Thursday, September 5, 2013

HAVE I EVER TOLD YOU? THE CAT EXORCISM

     Have I ever told you about us trying to exorcise our cats? I haven't? W-e-e-ll, here it is...
     It happens in a life of every pet that they get a flea or two. Or a thousand. After the kittens that we fostered left, we had to contend with the fleas. I wrote all about it in one of my posts. The poor cats suffered most of all. We tried one remedy after another, but nothing worked, until either the flea season ended or Taka's home-made brew of lemon peals defeated the hoard's attack on our household. The only one who didn't feel the flea bites was my dad. He sat in his tiny room, watched TV and happily avoided the onslaught of tiny blood suckers. But that's besides the point...

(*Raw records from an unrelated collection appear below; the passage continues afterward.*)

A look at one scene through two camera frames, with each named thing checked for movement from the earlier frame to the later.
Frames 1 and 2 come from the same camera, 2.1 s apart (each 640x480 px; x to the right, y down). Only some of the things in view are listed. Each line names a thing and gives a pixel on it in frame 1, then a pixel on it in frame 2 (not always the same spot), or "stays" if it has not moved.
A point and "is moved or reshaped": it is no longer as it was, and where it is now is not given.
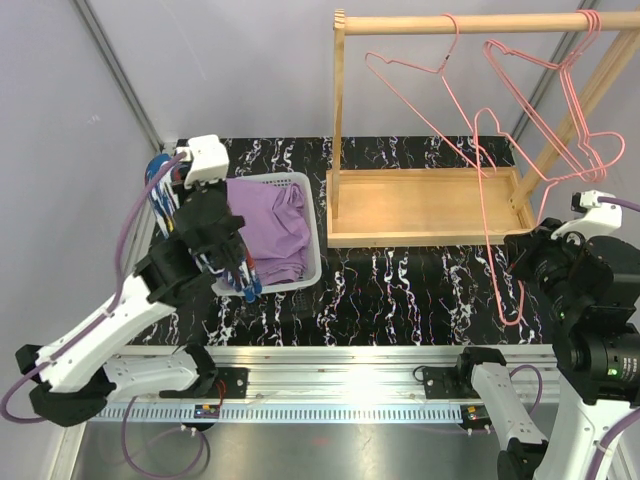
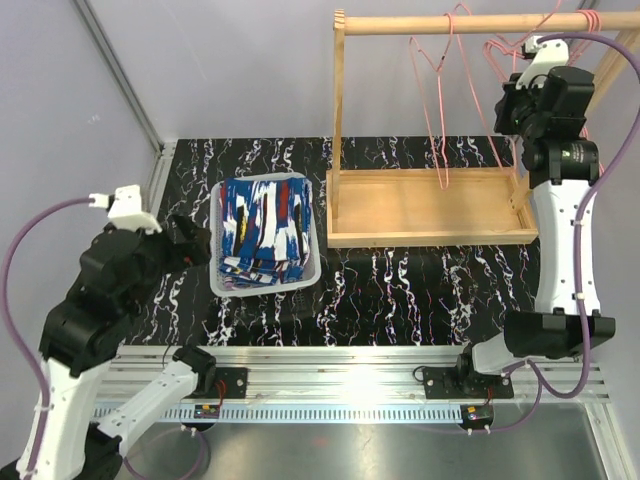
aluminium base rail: (345, 383) stays
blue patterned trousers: (165, 198) to (265, 231)
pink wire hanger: (550, 179) to (456, 8)
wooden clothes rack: (373, 208) stays
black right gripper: (543, 241) to (502, 125)
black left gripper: (222, 184) to (196, 251)
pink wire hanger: (418, 117) is moved or reshaped
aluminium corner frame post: (120, 73) stays
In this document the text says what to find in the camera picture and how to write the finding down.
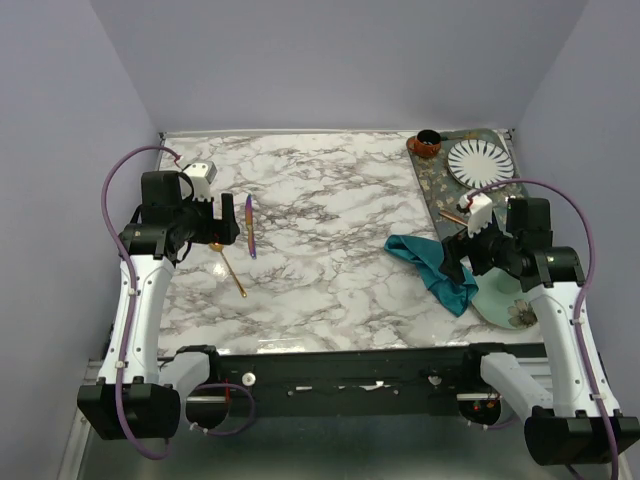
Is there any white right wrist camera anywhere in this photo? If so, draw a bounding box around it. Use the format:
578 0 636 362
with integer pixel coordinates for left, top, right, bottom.
458 192 493 238

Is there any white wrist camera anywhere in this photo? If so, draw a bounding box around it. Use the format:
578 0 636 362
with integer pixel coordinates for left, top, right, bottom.
458 192 493 238
182 160 217 201

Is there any teal cloth napkin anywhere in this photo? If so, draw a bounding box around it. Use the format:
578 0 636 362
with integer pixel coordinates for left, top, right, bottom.
384 235 479 317

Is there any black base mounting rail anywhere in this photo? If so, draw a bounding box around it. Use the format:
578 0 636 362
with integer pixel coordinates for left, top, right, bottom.
164 342 549 419

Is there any mint green floral plate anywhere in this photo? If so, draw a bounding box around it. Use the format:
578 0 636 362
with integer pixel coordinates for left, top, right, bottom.
472 268 538 330

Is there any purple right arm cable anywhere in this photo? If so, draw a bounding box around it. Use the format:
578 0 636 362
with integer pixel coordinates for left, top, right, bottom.
467 179 621 480

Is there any gold spoon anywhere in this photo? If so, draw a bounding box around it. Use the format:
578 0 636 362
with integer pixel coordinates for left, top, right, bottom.
209 243 248 298

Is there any iridescent rainbow knife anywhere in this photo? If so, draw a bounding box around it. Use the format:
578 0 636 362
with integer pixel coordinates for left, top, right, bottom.
245 194 257 259

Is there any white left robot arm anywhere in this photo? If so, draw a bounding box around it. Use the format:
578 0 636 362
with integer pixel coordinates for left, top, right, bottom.
77 162 239 442

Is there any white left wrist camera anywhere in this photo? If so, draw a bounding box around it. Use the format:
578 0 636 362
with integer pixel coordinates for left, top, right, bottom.
182 160 217 201

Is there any white striped plate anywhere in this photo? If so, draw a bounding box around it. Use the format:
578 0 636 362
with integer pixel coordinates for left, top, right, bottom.
447 139 515 188

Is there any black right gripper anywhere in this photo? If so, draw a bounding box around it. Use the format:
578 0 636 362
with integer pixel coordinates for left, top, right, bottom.
438 209 520 284

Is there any dark floral placemat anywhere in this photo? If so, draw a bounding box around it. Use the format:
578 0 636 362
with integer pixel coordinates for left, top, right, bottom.
406 128 515 240

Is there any orange black cup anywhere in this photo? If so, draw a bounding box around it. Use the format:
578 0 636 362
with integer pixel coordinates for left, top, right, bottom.
406 129 442 158

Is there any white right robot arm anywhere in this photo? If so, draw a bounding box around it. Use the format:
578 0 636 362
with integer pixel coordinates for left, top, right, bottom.
440 193 639 466

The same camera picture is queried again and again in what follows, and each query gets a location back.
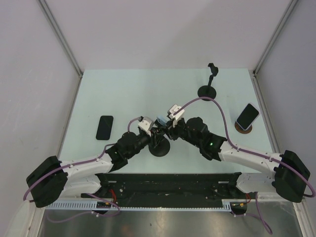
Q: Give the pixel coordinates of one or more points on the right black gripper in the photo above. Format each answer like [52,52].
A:
[172,130]

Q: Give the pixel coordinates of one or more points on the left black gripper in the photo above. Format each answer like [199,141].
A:
[155,135]

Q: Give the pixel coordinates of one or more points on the black phone stand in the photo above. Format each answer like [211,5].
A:
[162,149]
[208,90]

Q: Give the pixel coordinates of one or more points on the black smartphone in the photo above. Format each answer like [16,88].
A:
[104,128]

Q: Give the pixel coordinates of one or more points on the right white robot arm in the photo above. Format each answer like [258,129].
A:
[288,173]

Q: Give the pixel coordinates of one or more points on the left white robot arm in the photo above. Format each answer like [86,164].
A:
[51,178]

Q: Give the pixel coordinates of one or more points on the brown round stand base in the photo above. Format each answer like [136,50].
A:
[242,131]

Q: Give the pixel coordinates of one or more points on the black-screen blue-edged phone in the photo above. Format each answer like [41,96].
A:
[248,115]

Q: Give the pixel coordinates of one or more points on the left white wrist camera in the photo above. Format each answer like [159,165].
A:
[145,124]

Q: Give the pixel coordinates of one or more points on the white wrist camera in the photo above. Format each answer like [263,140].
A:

     The cats suffered the most. They tried to bite the fleas out, but, as we found out later, the fleas themselves also have  parasites. The eggs hatched inside my poor beasts and became little white worms. The moment that I saw them on Sylvie's and Chickys behinds, that's when I made an appointment with a vet.
     The vet's advice was simple: give cats the worm pills. Unfortunately, those pills are impossible to get into a cat. Fortunately, Hanah is a good planner.
     We put a harness leash on Chicky first. The end of the leash went under a leg of a chair and I went on the chair. No matter, how much he wanted to get away, now he couldn't. Did you ever try to forcefully open a cat's mouth ? Yeah, it's impossible! I even managed to stick a pill through the side of cat's mouth, but he bit me with his needle like teeth and spat the meds out. OK, it was the time to think outside the box. I crashed a pill in a spoon, added some milk to it and we poured as much of that stuff into Chicky as we could. Even though he spat and drooled, Hanah just smudged whatever came out of his mouth over his chest and legs. Good thinking: now, when Chicky cleans himself, he'll swallow the rest of the medicine.
     Success! But in our souls we were trembling in fear: it was Sylvie's turn.
     Catching her and putting on the harness went with the minimum blood loss on our part. Sylvie cowered on the floor, but there was no escape. Why we didn't just pour the crushed meds dissolved in milk on her, I don't know. Maybe, we are masochists!
     We had to dose the spitting and snarling cat with the medicine. She writhed on the floor, making the noises that sounded something in between a pig getting slaughtered and a panther defending her cub. Cats have this incredible mechanism of starting to foam at the mouth, when they ingest something of a poisonous nature. Chicky just sat there, with his ears drooping, and quietly and miserably dripping drools that went a-a-all the way from his mouth to the floor.
     Sylvie looked like she was possessed by Satan! The foam covered her whole face and she was writhing on the floor so violently, that the foam flew around her and landed on us and everywhere. I was scared. Hanah kept her cool. She undid the harness and Sylvie slinked away to lick herself all over. In a few hours of sleep she seemed to forget all about the unpleasantness that we inflicted on her. We, on the other hand, still can't forget the cat exorcism and cringe every time they look like there might be something biting them. I don't think I have it in me to go through it again!